*Work item*
Only one span of the listing below should come back. It runs from the line with "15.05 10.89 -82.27" through the line with "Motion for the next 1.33", and each of its lines must be reproduced exactly.

*Record extracts*
· · ·

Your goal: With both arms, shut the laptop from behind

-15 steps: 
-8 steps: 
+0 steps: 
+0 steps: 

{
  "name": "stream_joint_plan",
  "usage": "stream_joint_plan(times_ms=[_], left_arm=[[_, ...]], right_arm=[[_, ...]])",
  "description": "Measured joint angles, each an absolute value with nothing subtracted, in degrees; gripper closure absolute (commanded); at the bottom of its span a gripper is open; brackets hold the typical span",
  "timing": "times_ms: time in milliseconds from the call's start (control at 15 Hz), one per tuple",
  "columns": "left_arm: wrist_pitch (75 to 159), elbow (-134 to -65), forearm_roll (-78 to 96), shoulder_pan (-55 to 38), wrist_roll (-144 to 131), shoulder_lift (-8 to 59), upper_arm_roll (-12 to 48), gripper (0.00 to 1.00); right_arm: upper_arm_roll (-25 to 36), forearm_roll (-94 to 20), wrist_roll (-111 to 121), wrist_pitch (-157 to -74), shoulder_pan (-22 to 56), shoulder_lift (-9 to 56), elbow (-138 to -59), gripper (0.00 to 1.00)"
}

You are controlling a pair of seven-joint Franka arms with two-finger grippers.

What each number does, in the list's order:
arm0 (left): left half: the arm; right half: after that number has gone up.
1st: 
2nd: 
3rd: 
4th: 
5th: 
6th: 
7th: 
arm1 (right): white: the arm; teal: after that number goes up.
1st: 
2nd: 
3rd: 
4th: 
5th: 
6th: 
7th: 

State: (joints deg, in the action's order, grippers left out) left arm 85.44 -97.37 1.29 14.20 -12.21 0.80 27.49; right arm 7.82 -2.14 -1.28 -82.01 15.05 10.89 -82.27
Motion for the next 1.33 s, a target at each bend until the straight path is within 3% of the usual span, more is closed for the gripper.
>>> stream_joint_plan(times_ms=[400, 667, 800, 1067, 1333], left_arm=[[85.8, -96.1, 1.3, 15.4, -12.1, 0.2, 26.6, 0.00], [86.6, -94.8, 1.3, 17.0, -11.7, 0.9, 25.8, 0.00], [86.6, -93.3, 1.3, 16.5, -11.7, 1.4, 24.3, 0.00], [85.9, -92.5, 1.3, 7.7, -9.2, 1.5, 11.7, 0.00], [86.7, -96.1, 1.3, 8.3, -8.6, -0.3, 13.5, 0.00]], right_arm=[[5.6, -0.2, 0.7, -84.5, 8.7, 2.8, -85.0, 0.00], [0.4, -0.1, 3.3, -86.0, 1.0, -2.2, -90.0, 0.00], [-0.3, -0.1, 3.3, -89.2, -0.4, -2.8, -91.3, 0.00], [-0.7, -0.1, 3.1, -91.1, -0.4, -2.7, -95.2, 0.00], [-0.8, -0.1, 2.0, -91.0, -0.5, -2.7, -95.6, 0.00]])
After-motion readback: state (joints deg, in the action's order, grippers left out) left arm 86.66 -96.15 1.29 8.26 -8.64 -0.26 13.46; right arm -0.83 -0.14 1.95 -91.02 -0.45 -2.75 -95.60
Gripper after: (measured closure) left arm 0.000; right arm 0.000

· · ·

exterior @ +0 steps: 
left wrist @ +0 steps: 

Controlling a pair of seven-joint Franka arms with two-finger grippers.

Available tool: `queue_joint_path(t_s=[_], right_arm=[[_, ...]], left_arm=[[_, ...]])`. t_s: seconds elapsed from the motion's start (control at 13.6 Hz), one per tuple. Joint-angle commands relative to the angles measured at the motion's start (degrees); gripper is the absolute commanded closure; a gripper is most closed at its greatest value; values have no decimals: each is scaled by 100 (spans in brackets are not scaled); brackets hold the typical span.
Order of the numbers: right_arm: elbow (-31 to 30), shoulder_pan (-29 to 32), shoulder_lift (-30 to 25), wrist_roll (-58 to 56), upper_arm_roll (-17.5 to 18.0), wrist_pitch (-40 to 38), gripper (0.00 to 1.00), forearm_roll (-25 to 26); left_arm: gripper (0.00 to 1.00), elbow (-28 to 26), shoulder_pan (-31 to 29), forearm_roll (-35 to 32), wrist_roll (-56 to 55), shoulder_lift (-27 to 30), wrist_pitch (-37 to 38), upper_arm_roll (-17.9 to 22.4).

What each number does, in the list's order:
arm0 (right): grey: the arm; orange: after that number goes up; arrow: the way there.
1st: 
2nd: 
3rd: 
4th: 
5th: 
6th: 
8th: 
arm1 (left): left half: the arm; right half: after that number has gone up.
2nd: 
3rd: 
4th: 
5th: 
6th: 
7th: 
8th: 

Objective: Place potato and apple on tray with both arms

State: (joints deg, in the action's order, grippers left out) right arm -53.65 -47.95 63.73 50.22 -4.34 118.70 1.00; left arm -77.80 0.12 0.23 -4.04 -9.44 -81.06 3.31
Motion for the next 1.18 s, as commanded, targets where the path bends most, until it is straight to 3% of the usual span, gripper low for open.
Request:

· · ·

*Response to the exercise*
State: (joints deg, in the action's order, grippers left out) left arm 85.44 -97.37 1.29 14.20 -12.21 0.80 27.49; right arm 7.82 -2.14 -1.28 -82.01 15.05 10.89 -82.27
Motion for the next 1.33 s, a target at each bend until the straight path is within 3% of the usual span, more is closed for the gripper.

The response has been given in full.